CBO Increases Growth Projections Again

January 31, 2005

January 31, 2005 (CBO Byte)

CBO Byte

CBO Increases Growth Projections Again

January 31, 2001 

By Dean Baker

The Congressional Budget Office (CBO) once again increased their projections for growth in the latest Economic and Budget Outlook. The CBO now projects that GDP growth will average 3.1 percent annually over the next decade. This is an increase of approximately 0.4 percentage points from its last report. The new projections simply a cumulative surplus of $5.6 trillion over the decade. This is enough to allow the publicly held debt to be paid off in the 2009 fiscal year.

The new projections imply a brighter picture for Social Security in both the short-term and long-term. The new numbers show the cumulative surplus in the Social Security trust fund rising to $3.66 trillion by the end of 2011. This is more than $100 billion higher than the projections in the most recent Social Security trustees’ report. In fact, the differences are actually somewhat greater than these numbers imply, because the Social Security trustees assume a considerably more rapid rate of inflation than does CBO. Measured against a common inflation rate, the CBO projections would show that the cumulative surplus in the trust fund will be approximately $400 billion higher than what the Social Security trustees project for the year 2011.

If the trustees adopt CBO’s assumption about the economy’s long-run potential productivity growth, then it will significantly improve the Social Security trust fund’s long-range outlook. The new projections put the labor productivity growth projection at approximately 2.2 percent annually. This compares to 1.45 percent in the Social Security trustees’ report. After adjusting for some differences in measurement, the CBO projection is still approximately 0.4 percentage points higher than the Social Security trustees projection for productivity growth. If the trustees used the CBO numbers, it would reduce the projected long-term shortfall by approximately 0.4 percentage points. More importantly, with this revision the Social Security program would be projected to be fully solvent until approximately 2042.

The CBO projections continue to show a rather negative picture for corporate profits. The new projections show that corporate profits will be approximately 10 percent higher in 2011 than they were in 2000, after adjusting for inflation (using the CPI). This modest pace of profit growth could have dismal implications for the stock market, if it proves correct. If stock prices grow at the same pace as corporate earnings, a long-term pattern generally accepted by economists, then the CBO numbers imply that real stock prices will increase by an average of just 1.0 percent a year over the next decade. Since the average dividend yield is currently 2.0 percent, this implies a total real return on stock of just 3.0 percent. By contrast, CBO projects that ten-year government bonds will have an average real return of 3.3 percent.

It is worth noting that CBO does not use a separate projection for the stock market to derive its capital gains tax projections.
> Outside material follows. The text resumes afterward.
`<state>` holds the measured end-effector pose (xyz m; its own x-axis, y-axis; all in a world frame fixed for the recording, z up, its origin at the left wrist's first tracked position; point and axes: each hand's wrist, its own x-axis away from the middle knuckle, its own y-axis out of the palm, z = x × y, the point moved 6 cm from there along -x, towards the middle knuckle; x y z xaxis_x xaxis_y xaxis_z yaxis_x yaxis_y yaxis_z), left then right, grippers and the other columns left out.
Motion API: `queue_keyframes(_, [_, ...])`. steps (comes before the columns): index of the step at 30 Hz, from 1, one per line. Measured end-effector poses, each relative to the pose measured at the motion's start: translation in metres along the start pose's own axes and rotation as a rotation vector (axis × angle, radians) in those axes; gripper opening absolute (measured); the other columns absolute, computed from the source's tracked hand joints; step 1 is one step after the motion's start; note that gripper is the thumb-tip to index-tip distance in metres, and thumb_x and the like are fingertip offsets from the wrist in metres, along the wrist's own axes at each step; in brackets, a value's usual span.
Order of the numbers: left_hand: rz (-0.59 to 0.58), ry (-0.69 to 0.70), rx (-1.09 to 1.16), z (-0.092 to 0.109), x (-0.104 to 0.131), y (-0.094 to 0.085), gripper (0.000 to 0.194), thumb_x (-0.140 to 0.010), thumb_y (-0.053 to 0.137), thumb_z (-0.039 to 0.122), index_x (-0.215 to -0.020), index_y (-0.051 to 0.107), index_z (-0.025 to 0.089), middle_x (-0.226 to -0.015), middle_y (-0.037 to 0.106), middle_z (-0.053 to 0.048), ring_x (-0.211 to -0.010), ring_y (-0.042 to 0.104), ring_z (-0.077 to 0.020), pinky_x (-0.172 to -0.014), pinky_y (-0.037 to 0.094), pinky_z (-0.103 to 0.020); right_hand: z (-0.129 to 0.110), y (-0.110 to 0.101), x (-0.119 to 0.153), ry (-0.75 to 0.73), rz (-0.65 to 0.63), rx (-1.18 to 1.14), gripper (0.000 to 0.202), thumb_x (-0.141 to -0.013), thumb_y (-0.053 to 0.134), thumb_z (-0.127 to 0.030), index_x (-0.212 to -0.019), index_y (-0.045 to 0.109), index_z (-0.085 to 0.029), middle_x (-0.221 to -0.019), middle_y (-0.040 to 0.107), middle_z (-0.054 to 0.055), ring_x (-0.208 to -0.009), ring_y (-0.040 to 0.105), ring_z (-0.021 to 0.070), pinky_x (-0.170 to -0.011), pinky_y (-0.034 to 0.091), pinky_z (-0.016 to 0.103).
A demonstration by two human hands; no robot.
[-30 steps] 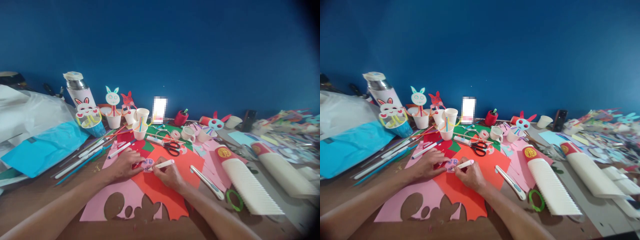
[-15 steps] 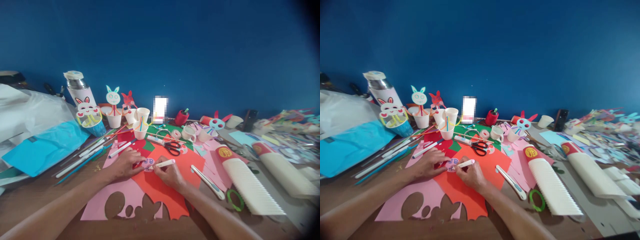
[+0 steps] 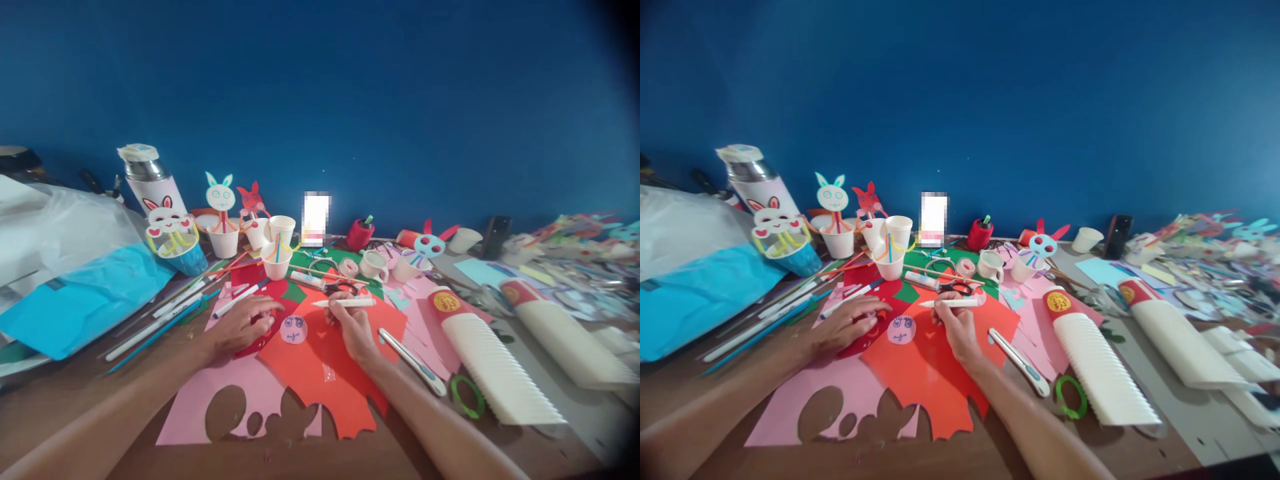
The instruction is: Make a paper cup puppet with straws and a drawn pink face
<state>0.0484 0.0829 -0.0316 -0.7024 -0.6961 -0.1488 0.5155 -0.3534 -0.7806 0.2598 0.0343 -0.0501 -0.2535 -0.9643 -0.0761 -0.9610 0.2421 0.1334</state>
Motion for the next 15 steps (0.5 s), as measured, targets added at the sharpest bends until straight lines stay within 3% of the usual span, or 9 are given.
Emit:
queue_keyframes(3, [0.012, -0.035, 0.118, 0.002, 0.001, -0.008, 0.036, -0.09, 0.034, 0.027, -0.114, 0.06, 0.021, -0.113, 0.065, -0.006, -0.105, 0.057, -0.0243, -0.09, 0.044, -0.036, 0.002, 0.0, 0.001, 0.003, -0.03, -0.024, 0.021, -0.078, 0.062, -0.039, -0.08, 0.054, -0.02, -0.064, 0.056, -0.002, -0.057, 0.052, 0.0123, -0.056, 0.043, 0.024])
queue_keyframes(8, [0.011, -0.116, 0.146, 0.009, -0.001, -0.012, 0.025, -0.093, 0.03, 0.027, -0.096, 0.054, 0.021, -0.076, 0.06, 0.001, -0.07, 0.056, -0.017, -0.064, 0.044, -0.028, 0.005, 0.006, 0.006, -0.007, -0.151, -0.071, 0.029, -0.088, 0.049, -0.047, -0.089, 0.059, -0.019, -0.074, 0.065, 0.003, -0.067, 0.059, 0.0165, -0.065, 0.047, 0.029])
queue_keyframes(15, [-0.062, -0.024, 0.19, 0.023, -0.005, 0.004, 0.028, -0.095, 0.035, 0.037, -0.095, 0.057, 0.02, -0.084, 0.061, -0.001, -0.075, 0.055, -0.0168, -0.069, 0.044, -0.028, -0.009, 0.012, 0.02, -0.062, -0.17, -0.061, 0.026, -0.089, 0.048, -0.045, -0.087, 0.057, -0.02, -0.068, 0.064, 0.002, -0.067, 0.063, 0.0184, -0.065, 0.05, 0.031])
Rather, it assumes that capital gains tax revenue will maintain a relatively fixed relationship to GDP. This method will overestimate capital gains tax revenue in periods where the stock market is performing poorly. CBO has projected a cumulative total of $1.1 trillion in capital gains revenue over the next decade.

There is one clear turn for the worse in the newest CBO numbers. It has raised its projections of unemployment. For 2001, CBO now projects an average unemployment rate of 4.4 percent. The most recent projection was 3.7 percent. The projected average over the next five years has been raised from 4.3 to 4.7 percent, with the longer term number now projected as 5.2 percent.